* Required action *
The data should be transcribed in its entirety, word for word.

* Information shown *
┄┄┄┄┄┄┄┄┄┄

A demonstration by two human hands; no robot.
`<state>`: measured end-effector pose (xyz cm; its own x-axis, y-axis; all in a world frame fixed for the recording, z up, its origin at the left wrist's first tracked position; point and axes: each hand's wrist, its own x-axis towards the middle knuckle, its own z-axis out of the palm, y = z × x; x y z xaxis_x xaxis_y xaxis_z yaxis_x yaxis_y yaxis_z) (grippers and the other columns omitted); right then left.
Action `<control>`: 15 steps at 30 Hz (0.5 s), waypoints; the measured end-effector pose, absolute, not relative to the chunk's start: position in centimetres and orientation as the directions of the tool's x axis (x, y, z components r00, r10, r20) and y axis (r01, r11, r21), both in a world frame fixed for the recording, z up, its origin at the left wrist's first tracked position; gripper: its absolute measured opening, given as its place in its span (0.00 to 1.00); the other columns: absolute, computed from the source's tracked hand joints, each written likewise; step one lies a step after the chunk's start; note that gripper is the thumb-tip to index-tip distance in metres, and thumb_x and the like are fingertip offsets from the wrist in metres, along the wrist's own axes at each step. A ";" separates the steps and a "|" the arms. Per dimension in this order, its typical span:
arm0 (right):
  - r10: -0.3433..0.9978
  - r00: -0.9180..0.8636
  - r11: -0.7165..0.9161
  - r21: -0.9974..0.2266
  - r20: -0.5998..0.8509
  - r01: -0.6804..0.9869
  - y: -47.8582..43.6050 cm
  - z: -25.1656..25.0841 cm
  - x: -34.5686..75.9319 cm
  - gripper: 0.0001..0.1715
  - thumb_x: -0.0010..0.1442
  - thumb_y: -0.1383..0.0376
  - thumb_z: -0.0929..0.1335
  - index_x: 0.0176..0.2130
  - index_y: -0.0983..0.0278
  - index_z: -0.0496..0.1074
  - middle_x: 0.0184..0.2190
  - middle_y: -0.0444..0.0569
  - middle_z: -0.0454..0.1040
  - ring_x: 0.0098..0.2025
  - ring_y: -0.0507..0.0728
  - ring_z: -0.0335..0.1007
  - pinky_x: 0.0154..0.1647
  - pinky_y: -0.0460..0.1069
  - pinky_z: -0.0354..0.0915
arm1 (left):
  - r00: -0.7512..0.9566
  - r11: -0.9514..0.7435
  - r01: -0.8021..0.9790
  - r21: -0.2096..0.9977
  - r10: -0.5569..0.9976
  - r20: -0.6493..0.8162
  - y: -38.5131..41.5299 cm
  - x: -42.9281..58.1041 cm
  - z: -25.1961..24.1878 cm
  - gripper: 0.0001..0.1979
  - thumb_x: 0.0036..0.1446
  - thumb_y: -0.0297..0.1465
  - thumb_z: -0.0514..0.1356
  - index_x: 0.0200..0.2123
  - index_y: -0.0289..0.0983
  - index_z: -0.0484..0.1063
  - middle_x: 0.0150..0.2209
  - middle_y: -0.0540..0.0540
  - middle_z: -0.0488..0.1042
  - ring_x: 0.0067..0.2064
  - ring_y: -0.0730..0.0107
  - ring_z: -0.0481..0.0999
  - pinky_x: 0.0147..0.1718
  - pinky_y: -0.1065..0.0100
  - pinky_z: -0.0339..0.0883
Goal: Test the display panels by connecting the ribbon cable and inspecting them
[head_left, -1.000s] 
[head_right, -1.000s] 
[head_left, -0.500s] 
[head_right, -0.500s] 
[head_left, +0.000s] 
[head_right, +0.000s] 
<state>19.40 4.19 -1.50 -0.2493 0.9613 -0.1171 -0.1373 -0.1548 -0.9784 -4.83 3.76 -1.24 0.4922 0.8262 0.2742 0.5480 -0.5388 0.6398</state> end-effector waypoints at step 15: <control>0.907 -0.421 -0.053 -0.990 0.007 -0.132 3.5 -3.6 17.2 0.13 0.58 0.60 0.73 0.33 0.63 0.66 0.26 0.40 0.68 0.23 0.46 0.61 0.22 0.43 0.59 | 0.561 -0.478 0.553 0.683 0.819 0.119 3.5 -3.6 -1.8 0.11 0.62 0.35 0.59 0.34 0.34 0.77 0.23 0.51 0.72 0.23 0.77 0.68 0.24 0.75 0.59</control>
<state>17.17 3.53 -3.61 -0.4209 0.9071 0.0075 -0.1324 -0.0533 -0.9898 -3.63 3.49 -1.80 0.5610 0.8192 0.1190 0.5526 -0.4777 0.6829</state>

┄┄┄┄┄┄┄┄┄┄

* Response area *
A demonstration by two human hands; no robot.
`<state>`: measured end-effector pose (xyz cm; its own x-axis, y-axis; all in a world frame fixed for the recording, z up, its origin at the left wrist's first tracked position; point and axes: each hand's wrist, its own x-axis towards the middle knuckle, its own z-axis out of the palm, y = z × x; x y z xaxis_x xaxis_y xaxis_z yaxis_x yaxis_y yaxis_z) (grippers and the other columns omitted); right then left.
Action `<control>`: 15 steps at 30 Hz (0.5 s), waypoints; the measured end-effector pose, absolute, not relative to the chunk's start: position in centimetres and orientation as the directions of the tool's x axis (x, y, z components r00, r10, r20) and y axis (r01, r11, r21), both in a world frame fixed for the recording, z up, its origin at the left wrist's first tracked position; gripper: its absolute measured opening, given as its place in its span (0.00 to 1.00); the other columns: absolute, computed from the source's tracked hand joints, each written likewise; step one lies a step after the chunk's start; note that gripper is the thumb-tip to index-tip distance in metres, and thumb_x and the like are fingertip offsets from the wrist in metres, along the wrist's own axes at each step. A ";" separates the steps and a "|" the arms. Per dimension in this order, its typical span:
arm0 (right):
  - r10: -0.3433..0.9978
  - r00: -0.9180..0.8636
  - r11: -0.7165..0.9161
  - r21: -0.9974..0.2266
  - r20: -0.5998..0.8509
  - r01: -0.6804..0.9869
  - y: -47.8582..43.6050 cm
  - z: -25.1656..25.0841 cm
  - x: -34.5686..75.9319 cm
  - gripper: 0.0001..0.1715
  - thumb_x: -0.0010..0.1442
  - thumb_y: -0.1383..0.0376
  - thumb_z: -0.0929..0.1335
  - index_x: 0.0176..0.2130
  - index_y: -0.0983..0.0278
  - index_z: -0.0496..0.1074
  - middle_x: 0.0184..0.2190
  - middle_y: -0.0444..0.0569
  - middle_z: -0.0454..0.1040
  - ring_x: 0.0098..0.2025
  - ring_y: -0.0507..0.0728
  - ring_z: -0.0335..0.1007
  - pinky_x: 0.0154..0.1647
  - pinky_y: -0.0460..0.1069
  - pinky_z: -0.0354..0.0915
arm1 (left):
  - r00: -0.7512..0.9566
  - r11: -0.9514..0.7435
  - r01: -0.8021..0.9790
  - r21: -0.2096..0.9977
  - r10: -0.5569..0.9976
  - r20: -0.6493..0.8162
  - y: -38.5131..41.5299 cm
  - x: -42.9281..58.1041 cm
  - z: -25.1961..24.1878 cm
  - gripper: 0.0001..0.1979
  - thumb_x: 0.0036..0.1446
  - thumb_y: -0.0297..0.1465
  - thumb_z: -0.0514..0.1356
  - index_x: 0.0200..0.2123
  - index_y: -0.0289..0.0983
  - index_z: -0.0484..0.1063
  - middle_x: 0.0150..0.2209
  - middle_y: -0.0540..0.0540
  - middle_z: -0.0488..0.1042
  - ring_x: 0.0067..0.2064
  - ring_y: -0.0730..0.0107
  - ring_z: -0.0481..0.0999
  - pinky_x: 0.0147..0.1718
  - pinky_y: -0.1065..0.0100
  - pinky_z: -0.0339..0.0883
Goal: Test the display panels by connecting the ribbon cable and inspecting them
[head_left, -1.000s] 
[head_right, -1.000s] 
[head_left, -0.500s] 
[head_right, -0.500s] 
[head_left, +0.000s] 
[head_right, +0.000s] 
<state>19.40 4.19 -1.50 -0.2493 0.9613 -0.1171 -0.1373 -0.1548 -0.9784 -4.83 3.76 -1.24 0.4922 0.8262 0.2742 0.5480 -0.5388 0.6398</state> end-effector waypoints at step 15: <control>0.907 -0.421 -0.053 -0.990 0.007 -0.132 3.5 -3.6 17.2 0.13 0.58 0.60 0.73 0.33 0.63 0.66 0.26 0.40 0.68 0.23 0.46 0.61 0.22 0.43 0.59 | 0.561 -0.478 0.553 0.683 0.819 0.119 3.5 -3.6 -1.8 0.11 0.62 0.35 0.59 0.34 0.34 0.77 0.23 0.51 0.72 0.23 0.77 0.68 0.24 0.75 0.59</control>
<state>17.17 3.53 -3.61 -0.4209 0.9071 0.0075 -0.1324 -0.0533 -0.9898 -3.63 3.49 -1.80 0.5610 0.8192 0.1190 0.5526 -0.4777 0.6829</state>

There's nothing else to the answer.